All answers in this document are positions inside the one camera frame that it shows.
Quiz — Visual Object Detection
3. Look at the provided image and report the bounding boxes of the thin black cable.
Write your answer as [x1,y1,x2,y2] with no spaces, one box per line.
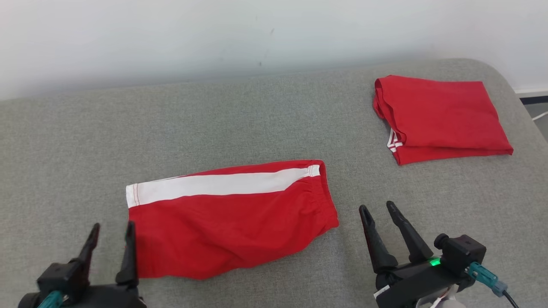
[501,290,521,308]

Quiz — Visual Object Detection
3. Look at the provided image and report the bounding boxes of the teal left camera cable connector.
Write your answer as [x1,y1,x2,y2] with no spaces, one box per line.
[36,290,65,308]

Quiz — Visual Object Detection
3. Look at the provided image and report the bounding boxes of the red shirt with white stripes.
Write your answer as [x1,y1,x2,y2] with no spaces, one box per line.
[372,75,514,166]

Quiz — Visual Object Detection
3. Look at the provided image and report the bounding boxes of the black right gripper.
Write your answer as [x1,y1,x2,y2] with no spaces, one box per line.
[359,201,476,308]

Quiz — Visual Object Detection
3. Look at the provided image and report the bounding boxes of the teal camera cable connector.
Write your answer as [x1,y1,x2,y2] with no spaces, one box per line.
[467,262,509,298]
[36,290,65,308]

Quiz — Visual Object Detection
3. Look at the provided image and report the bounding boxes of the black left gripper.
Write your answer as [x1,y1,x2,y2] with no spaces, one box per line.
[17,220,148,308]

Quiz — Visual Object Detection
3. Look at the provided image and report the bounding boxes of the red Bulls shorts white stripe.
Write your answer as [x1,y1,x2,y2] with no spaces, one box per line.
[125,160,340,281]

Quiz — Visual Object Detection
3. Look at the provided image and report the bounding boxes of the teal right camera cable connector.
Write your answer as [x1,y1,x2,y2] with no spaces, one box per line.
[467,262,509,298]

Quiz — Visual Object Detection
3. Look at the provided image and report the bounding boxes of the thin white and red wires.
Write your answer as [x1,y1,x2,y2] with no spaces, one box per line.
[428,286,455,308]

########################################

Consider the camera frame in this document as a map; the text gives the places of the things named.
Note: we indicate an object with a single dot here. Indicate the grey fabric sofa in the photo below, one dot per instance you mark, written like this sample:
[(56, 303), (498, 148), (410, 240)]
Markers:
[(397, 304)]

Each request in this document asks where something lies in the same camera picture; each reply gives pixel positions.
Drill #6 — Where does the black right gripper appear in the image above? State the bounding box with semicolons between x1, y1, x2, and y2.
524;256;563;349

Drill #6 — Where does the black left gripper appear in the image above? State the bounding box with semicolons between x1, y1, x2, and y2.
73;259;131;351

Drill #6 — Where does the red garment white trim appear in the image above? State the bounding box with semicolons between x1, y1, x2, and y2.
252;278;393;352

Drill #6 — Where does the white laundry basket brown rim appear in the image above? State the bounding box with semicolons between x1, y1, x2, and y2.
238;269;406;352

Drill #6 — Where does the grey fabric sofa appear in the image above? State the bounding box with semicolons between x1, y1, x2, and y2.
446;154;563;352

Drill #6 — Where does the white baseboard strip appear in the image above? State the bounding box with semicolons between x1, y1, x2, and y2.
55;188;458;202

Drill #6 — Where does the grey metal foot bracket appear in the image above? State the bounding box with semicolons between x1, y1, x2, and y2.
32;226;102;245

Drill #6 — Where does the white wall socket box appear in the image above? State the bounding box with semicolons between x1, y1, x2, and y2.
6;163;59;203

########################################

## Task details
Where a line of the entries contains the word "teal", copy that line.

## Worked solution
3. Look at the provided image and report the bounding boxes of the teal left camera cable connector.
3. Look at the provided image and report the bounding boxes of the teal camera cable connector.
3. Look at the provided image and report the bounding boxes of the teal right camera cable connector.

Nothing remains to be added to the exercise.